*Work required*: Stop at the line containing "Find the table;": repeat exactly every line of the entries below from the first up to it, plus that line, with pictures omitted.
BEGIN Records for the task
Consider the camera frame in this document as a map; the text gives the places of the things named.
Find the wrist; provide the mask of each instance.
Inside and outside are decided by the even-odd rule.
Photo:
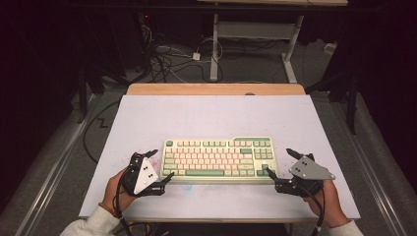
[[[107,210],[111,215],[113,215],[113,217],[117,218],[117,212],[113,206],[108,206],[105,203],[99,203],[98,205],[102,207],[103,209]]]
[[[350,220],[344,215],[344,213],[329,215],[325,218],[326,225],[329,228],[336,228],[342,225],[345,225],[350,222]]]

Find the green keycap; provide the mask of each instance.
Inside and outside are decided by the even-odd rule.
[[[177,169],[176,164],[164,164],[163,169]]]
[[[254,166],[253,165],[238,165],[237,169],[238,170],[254,169]]]
[[[240,163],[241,164],[253,164],[254,160],[253,159],[241,159]]]
[[[188,176],[224,176],[224,170],[186,170]]]
[[[252,149],[251,148],[240,148],[240,153],[241,154],[252,154]]]
[[[264,176],[264,170],[257,170],[258,176]]]

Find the table leg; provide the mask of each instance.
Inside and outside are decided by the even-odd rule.
[[[214,21],[212,24],[212,54],[211,54],[211,67],[209,70],[209,80],[211,82],[217,81],[217,40],[218,40],[218,14],[214,14]]]
[[[294,51],[295,43],[297,42],[298,34],[300,33],[303,19],[304,19],[304,16],[298,16],[297,22],[294,26],[294,30],[292,31],[292,34],[291,34],[291,39],[288,45],[288,51],[287,53],[282,53],[282,63],[284,64],[285,72],[286,72],[289,83],[297,83],[297,80],[295,79],[294,71],[292,70],[290,59],[291,59],[292,52]]]

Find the table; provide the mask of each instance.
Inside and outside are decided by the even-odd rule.
[[[256,95],[242,95],[247,92]],[[286,148],[312,152],[318,164],[336,176],[347,217],[360,217],[310,96],[299,85],[232,84],[132,85],[120,103],[80,216],[90,216],[102,200],[108,178],[126,167],[135,151],[162,150],[163,141],[173,137],[234,136],[272,137],[280,178],[291,178],[288,168],[296,162]],[[161,153],[150,159],[156,172]],[[165,190],[161,197],[134,201],[125,218],[146,222],[317,220],[301,198],[278,194],[273,185],[169,183]]]
[[[221,3],[236,4],[268,4],[268,5],[297,5],[306,7],[336,7],[346,6],[347,0],[199,0],[212,2],[216,5]],[[291,55],[297,42],[304,16],[298,16],[295,24],[271,24],[271,23],[247,23],[247,22],[220,22],[218,14],[214,14],[212,56],[210,65],[210,77],[212,82],[217,81],[218,64],[218,38],[219,37],[245,37],[266,39],[289,39],[286,53],[282,53],[281,59],[289,83],[297,83],[291,66]]]

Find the space bar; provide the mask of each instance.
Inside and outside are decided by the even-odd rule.
[[[224,170],[187,170],[187,176],[224,176]]]
END Records for the task
*Written response*:
Consider the camera frame in this document as a map; the text gives the places of the things named.
Find the wrist; provide the mask of each instance.
Inside and outside are decided by the even-odd rule.
Photo:
[[[107,210],[111,215],[113,215],[113,217],[117,218],[117,212],[113,206],[108,206],[105,203],[99,203],[98,205],[102,207],[103,209]]]
[[[350,220],[344,215],[344,213],[329,215],[325,218],[326,225],[329,228],[336,228],[342,225],[345,225],[350,222]]]

Find the green keycap; provide the mask of each instance.
Inside and outside are decided by the even-odd rule.
[[[177,169],[176,164],[164,164],[163,169]]]
[[[254,166],[253,165],[238,165],[237,169],[238,170],[254,169]]]
[[[240,163],[241,164],[253,164],[254,160],[253,159],[241,159]]]
[[[188,176],[224,176],[224,170],[186,170]]]
[[[252,149],[251,148],[240,148],[240,153],[241,154],[252,154]]]
[[[264,176],[264,170],[257,170],[258,176]]]

Find the table leg; provide the mask of each instance.
Inside and outside are decided by the even-odd rule.
[[[214,21],[212,24],[212,54],[211,54],[211,67],[209,70],[209,80],[211,82],[217,81],[217,40],[218,40],[218,14],[214,14]]]
[[[294,51],[295,43],[297,42],[298,34],[300,33],[303,19],[304,19],[304,16],[298,16],[297,22],[294,26],[294,30],[292,31],[292,34],[291,34],[291,39],[288,45],[288,51],[287,53],[282,53],[282,63],[284,64],[285,72],[286,72],[289,83],[297,83],[297,80],[295,79],[294,71],[292,70],[290,59],[291,59],[292,52]]]

Find the table; provide the mask of each instance.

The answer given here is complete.